Bulldogs win fourth straight regional title

May 25—MAHOMET — Mahomet-Seymour heard its doubters heading into this season. That this would be a rebuilding year for the Bulldogs' baseball team. That not having Blake Wolters, now pitching in Class A for the Columbia Fireflies in the Kansas City Royals organization, would make that much of a difference.

Cue two-plus months of proving those people wrong with Saturday as good an example as any.

A sixth-inning rally against Bloomington — with a solid display of situational baseball — helped Mahomet-Seymour top the Purple Raiders 4-3 and win the program's fourth consecutive Class 3A regional title.

"I think that a lot of people thought we wouldn't come back this year," Mahomet-Seymour junior designated hitter Nolan Johnson said. "That it was a rebuilding year. We took that to heart. We wanted to be better than the team last year. We grinded during practices, and we're showing everybody that we're here to play."

"A lot of doubts coming into this season — especially with Blake Wolters not being with us anymore — but it put a fire under us," Mahomet-Seymour junior first baseman Ray Long added.

Winning regional titles has become the expectation of late for Mahomet-Seymour. The Bulldogs won two regional championships in three years when Nic DiFilippo first took over the program in 2007 and then went nearly a dozen years without. The past four seasons marked a resurgence, with four regional titles to go along with 99 wins and counting.

"We talk about it all the time," DiFilippo said. "This is the expectation. This is what we want to do. This is why we play the game. Everything from seventh grade up with these kids we're building toward. Now, it's getting through the sectional. That's the next goal."

Mahomet-Seymour (25-8) will play Chatham Glenwood (30-5) at 2 p.m. Wednesday in the first of two sectional semifinals that day in Rochester. The Bulldogs lost in the semifinals in 2021 and 2023 and dropped a title game to the Titans in 2022.

"It's confidence, right?" DiFilippo said of breaking through at the sectional level. "The first couple times you're there it's a new environment. This is not new. We've seen Chatham, it seems like, all the time in the postseason. It's us and them in the sectional every year, and sometimes we match up. We've got a little chip on our shoulder. We want to go get them for obviously beating us a couple years ago to go to the super."

Mahomet-Seymour is in position to try and add a sectional championship to its trophy haul because of sound situational baseball late against Bloomington. Long and Johnson delivered in the bottom of the sixth inning to help the Bulldogs regain the lead they would hold in the seventh to beat the Purple Raiders.

Finn Randolph drew a one-out walk and Gavin Bailey was hit by a pitch to start Mahomet-Seymour's sixth-inning rally. Long then lined a 2-1 pitch up the middle to score Randolph.

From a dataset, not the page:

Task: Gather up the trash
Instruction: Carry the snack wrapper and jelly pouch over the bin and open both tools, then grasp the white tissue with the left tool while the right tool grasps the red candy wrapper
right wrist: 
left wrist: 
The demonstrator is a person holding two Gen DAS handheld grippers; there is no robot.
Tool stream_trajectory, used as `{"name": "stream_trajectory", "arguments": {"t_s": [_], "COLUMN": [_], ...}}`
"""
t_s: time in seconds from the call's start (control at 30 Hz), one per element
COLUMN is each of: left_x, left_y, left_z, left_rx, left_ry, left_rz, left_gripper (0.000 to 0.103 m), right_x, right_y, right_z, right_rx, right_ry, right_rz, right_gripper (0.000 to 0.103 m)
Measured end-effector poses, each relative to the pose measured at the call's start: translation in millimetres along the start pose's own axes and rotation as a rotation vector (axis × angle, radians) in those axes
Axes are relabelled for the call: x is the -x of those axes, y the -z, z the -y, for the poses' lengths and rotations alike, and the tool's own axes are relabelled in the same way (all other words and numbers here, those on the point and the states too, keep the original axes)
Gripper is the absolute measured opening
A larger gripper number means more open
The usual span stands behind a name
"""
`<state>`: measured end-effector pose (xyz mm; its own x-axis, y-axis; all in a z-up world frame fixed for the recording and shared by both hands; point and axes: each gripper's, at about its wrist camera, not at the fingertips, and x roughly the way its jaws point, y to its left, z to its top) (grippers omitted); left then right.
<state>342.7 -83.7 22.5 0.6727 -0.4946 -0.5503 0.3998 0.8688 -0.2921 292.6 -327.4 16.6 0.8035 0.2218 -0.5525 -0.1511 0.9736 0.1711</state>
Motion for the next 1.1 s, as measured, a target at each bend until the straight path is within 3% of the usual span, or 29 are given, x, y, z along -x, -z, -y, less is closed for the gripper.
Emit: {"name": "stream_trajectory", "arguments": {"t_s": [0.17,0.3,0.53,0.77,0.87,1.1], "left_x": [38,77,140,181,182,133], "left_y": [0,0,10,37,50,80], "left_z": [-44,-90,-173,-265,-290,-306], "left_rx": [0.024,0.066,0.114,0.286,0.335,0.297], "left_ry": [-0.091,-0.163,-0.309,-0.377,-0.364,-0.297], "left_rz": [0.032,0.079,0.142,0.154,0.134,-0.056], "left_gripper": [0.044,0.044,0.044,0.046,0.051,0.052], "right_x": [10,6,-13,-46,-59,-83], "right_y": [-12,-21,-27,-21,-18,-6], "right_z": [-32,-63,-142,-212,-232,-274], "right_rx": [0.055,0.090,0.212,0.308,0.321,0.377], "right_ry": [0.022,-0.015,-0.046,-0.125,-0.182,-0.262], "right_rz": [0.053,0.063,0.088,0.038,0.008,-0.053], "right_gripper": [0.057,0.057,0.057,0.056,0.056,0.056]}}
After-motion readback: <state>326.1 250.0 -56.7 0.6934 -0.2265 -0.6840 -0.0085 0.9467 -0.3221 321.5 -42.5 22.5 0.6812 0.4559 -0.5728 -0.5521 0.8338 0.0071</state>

Johnson came through the very next pitch on a squeeze play that scored Bailey.

"We were that close to blowing the game wide open," DiFilippo said. The Bulldogs stranded nine runners on base between scoring two runs in the second inning and their two-run sixth.

"We had plenty of runners on base," DiFilippo continued. "It was a matter of who was going to come through in the clutch. We got it. That's the situation, first and third, we love to bunt on all the time. It paid off. Game winner."

That situation was one Mahomet-Seymour has also run through consistently in practice. That preparation, the Bulldogs said, made a difference when they had to perform against Bloomington with a regional title on the line.

"Situations like that just become second nature," Long said. "Can't thank the coaching staff more for helping us get to this point of the season."

And Long said he "never had more faith" in anyone than he did Johnson to come through with the bunt that drove in the go-ahead run. Johnson was pretty confident, too.

"I knew I was capable and able to put that bunt down," Johnson said. "(DiFilippo) told me first-pitch bunt, and I was ready to go. I think it was flawless. We work on it a lot in practice, and I think it really shows when the big moment comes up."